%%
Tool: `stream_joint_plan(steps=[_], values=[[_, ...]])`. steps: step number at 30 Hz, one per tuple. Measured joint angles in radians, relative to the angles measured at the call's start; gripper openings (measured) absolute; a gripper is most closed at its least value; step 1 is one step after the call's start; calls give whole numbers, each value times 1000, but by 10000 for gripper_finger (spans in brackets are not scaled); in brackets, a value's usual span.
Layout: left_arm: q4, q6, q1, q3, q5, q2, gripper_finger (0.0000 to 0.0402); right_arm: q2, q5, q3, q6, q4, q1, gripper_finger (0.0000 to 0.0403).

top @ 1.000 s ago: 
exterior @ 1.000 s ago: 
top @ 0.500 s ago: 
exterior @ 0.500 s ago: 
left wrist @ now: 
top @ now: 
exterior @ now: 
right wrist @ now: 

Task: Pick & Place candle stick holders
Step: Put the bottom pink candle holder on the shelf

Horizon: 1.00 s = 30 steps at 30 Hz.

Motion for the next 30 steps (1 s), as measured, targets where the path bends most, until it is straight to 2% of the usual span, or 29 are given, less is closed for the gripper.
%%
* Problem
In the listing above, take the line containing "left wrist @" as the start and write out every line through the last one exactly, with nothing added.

* Reply
left wrist @ now: 
top @ now: 
exterior @ now: 
right wrist @ now: 

Task: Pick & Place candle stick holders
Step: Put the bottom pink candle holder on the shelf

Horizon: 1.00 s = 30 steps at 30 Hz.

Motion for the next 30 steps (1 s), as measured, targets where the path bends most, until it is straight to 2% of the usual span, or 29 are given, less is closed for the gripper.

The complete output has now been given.